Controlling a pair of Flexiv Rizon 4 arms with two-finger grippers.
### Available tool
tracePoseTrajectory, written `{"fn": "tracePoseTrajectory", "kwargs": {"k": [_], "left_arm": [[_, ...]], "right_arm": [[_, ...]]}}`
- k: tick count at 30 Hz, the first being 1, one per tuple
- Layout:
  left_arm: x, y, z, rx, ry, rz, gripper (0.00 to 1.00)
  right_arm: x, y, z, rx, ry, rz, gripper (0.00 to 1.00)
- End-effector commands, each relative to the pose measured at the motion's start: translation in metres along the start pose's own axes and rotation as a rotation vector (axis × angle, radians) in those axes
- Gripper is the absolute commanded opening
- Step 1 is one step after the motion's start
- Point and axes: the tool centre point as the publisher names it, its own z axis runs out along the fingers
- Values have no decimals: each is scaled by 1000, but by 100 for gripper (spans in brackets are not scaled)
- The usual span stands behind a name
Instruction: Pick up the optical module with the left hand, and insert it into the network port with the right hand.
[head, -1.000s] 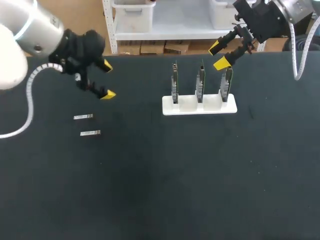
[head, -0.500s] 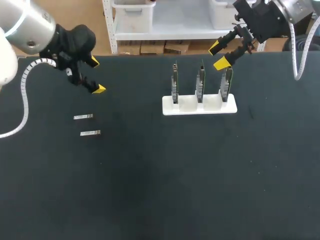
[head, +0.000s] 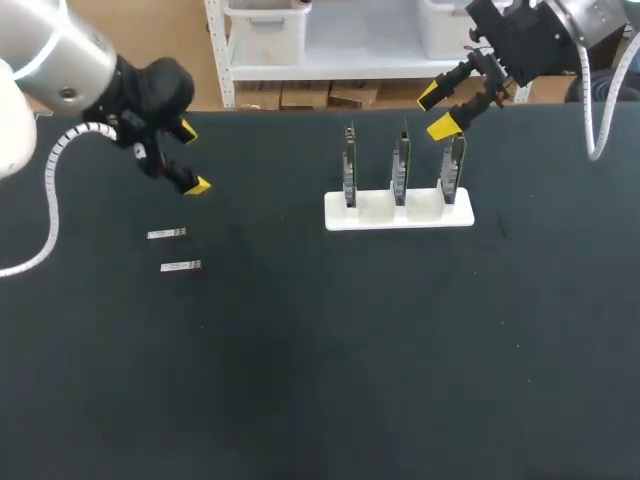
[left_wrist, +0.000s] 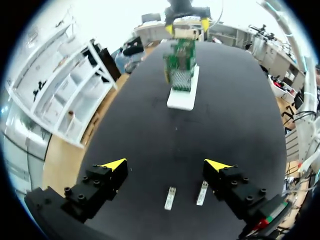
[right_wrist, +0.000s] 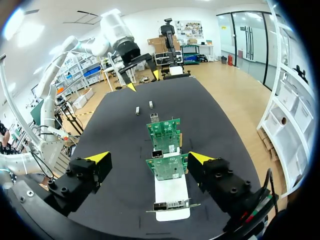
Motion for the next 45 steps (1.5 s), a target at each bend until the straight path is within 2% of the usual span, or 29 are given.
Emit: {"fn": "tracePoseTrajectory", "kwargs": {"k": [1,4,6,7,11,14,16,19,28,34,45], "left_arm": [[19,9,15,-3,105,-59,100],[42,12,23,-5,147,-103,100],[53,12,27,-35,124,-58,100],[58,11,30,-16,116,-35,100],[75,16,37,0,122,-39,100],[79,19,38,-5,129,6,100],[81,18,40,-65,177,70,100],[84,15,41,-56,193,99,100],[99,5,41,-8,247,74,100],[110,6,43,3,276,44,100],[108,3,50,16,289,52,100]], "right_arm": [[0,1,0,2,1,0,100],[0,1,0,2,1,0,100],[0,1,0,2,1,0,100],[0,1,0,2,1,0,100],[0,1,0,2,1,0,100],[0,1,0,2,1,0,100],[0,1,0,2,1,0,100],[0,1,0,2,1,0,100],[0,1,0,2,1,0,100],[0,1,0,2,1,0,100],[0,1,0,2,1,0,100]]}}
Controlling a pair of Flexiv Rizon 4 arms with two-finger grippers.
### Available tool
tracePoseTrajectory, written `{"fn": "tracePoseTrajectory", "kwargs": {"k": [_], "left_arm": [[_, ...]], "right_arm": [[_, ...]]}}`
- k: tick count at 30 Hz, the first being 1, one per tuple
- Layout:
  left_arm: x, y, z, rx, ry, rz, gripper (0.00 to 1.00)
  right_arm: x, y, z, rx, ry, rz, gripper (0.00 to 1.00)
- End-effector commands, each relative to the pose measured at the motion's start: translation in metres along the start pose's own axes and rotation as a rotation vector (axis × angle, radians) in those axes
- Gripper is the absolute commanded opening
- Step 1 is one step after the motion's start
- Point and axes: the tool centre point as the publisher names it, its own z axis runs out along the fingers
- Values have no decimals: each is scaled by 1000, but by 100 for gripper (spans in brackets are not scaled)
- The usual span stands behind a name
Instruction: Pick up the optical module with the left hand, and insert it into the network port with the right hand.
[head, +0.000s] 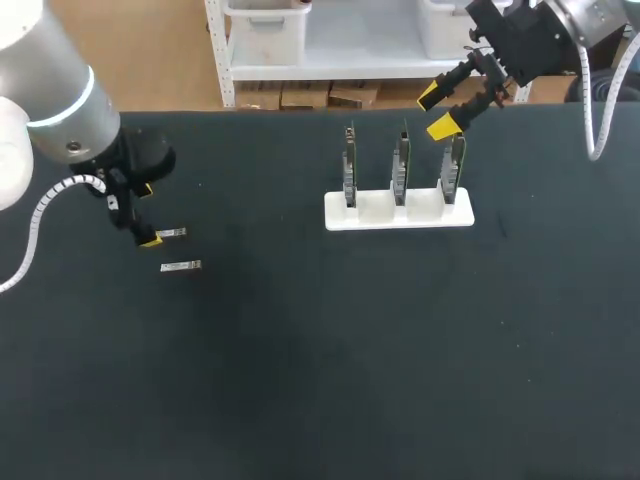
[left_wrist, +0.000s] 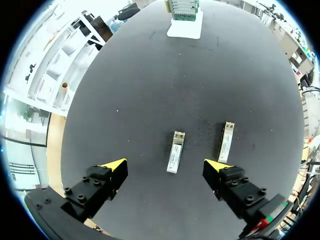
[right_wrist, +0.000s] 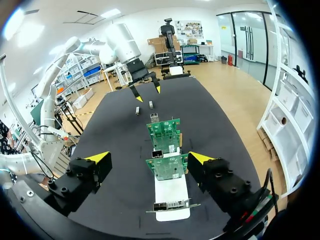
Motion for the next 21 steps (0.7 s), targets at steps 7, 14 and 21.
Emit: {"fn": "tracePoseTrajectory", "kwargs": {"k": [7,14,21], "left_arm": [[0,-6,14,37,34,14,100],[1,-4,19,44,56,9,100],[-1,-4,22,46,70,17,100]], "right_arm": [[0,1,0,2,0,0,100],[0,1,0,2,0,0,100],[0,1,0,2,0,0,100]]}}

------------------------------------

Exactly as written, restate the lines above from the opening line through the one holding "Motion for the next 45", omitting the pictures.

Controlling a pair of Flexiv Rizon 4 arms with two-finger grippers.
### Available tool
tracePoseTrajectory, written `{"fn": "tracePoseTrajectory", "kwargs": {"k": [_], "left_arm": [[_, ...]], "right_arm": [[_, ...]]}}`
- k: tick count at 30 Hz, the first being 1, one per tuple
- Layout:
  left_arm: x, y, z, rx, ry, rz, gripper (0.00 to 1.00)
  right_arm: x, y, z, rx, ry, rz, gripper (0.00 to 1.00)
- End-effector commands, each relative to the pose measured at the motion's start: translation in metres along the start pose's own axes and rotation as a rotation vector (axis × angle, radians) in those axes
- Gripper is the absolute commanded opening
- Step 1 is one step after the motion's start
- Point and axes: the tool centre point as the publisher names it, its own z axis runs out along the fingers
- Values have no decimals: each is scaled by 1000, but by 100 for gripper (spans in brackets are not scaled)
- The usual span stands behind a name
Instruction: Pick up the optical module with the left hand, and insert it into the network port with the right hand.
[head, -1.000s] 
[head, -0.500s] 
[head, +0.000s] 
[left_wrist, +0.000s] 
[right_wrist, +0.000s] 
Motion for the next 45 steps (1.5 s), a target at each bend until the straight path is within 2% of the usual span, or 29 are given.

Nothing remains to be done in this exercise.